We are considering replacing CORB with ORB because ORB is more secure: CORB
fails open (it only blocks what its heuristics recognize as blockable) and
ORB fails closed (it only allows what its heuristics recognize as scripts,
stylesheets, images, audio, or video).  Improved security properties mean
that ORB is more likely to be a broadly adopted standard.

ORB spec is being iterated on at https://github.com/annevk/orb.  ORB has
not been shipped by any browser today (Firefox tracks their efforts in
1532642 <https://bugzilla.mozilla.org/show_bug.cgi?id=1532642#c19> and
plans to resume the work soon).  CORB is partially covered by
https://fetch.spec.whatwg.org/#corb (HTML, JSON, JS-parser-breaker, nor XML
sniffing is not covered).  Chromium is the only browser that implements
CORB today.



*Motivation for ORB v0.1*

At this point, there remain open questions about the feasibility of the JS
detection heuristics required by full ORB.  Still, the incremental benefits
of adopting even a subset of ORB are definitely desirable.  We call this
subset ORBv0.1 - the main difference from full ORB is replacing JS
sniffing/parsing with CORB’s more limited HTML, JSON, and XML sniffers. In
other words, ORBv0.1 still fails open and only blocks a subset of known
response types, but it blocks more than CORB.

*ORBv0.1 offers incremental security benefits compared to CORB*.  ORBv0.1
blocks the following kinds of HTTP responses that CORB wouldn’t block:

   - CORB blocks responses that contain HTML and XML only if they are
   labeled with HTML mime type
   <https://mimesniff.spec.whatwg.org/#html-mime-type> or XML mime type
   <https://mimesniff.spec.whatwg.org/#xml-mime-type>.  ORBv0.1 blocks
   responses that contain HTML and XML even if they are mislabeled (e.g. HTML
   served as application/octet-stream, or XML served as text/html).
   - CORB blocks range request responses only if they are labeled with
   HTML, JSON, or XML mime type.  ORBv0.1 blocks all range request responses,
   unless they come from a URL that ORBv0.1 has earlier recognized (via
   sniffing, or via mime type) as audio or video.

Note that both CORB and ORBv0.1 would block responses that contain JSON or
JS-parser-breakers.  OTOH, this CORB protection can be bypassed if the
victim’s server allows range requests (which are not blocked by CORB,
except for HTML, JSON, or XML mime type). ORBv0.1 closes that gap.

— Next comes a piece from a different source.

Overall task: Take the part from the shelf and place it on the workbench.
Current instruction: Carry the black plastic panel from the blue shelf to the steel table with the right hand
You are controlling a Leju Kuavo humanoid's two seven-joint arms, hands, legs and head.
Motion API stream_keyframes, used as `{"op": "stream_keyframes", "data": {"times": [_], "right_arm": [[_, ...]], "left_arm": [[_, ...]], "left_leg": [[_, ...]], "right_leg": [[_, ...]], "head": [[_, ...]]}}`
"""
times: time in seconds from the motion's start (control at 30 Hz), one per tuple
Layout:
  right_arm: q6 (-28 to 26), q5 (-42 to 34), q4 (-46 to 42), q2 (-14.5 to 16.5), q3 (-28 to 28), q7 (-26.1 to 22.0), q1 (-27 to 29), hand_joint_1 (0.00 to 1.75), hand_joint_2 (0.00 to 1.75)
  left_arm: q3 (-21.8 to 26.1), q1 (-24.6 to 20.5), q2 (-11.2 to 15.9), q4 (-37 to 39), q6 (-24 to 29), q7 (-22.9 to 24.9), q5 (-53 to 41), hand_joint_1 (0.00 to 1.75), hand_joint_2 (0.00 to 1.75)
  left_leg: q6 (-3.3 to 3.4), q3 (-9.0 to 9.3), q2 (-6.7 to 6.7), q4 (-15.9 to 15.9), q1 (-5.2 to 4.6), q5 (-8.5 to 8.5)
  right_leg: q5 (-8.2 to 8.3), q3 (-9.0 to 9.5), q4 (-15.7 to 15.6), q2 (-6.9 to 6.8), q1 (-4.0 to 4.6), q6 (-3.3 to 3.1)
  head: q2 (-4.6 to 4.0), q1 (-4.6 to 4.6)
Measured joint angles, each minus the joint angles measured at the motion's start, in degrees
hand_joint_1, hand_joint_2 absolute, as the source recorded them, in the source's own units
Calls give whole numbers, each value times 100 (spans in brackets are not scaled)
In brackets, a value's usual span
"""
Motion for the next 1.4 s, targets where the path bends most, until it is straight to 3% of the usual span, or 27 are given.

ORBv0.1 is also an incremental step toward full ORB compliance.  At the
very least ORBv0.1 makes it easier to experiment with JS detection
heuristics (including full Javascript parsing if necessary and acceptable
from performance perspective).


*Shipping ORBv0.1 in Chrome 103*

Implementing ORB in Chromium is tracked in https://crbug.com/1178928 - *we
plan to ship ORBv0.1 in Chrome M103*. Chrome’s implementation of CORB and
ORBv0.1 covers all platforms except iOS.  This also includes Android
WebView.  Chrome’s implementation is hosted in the NetworkService.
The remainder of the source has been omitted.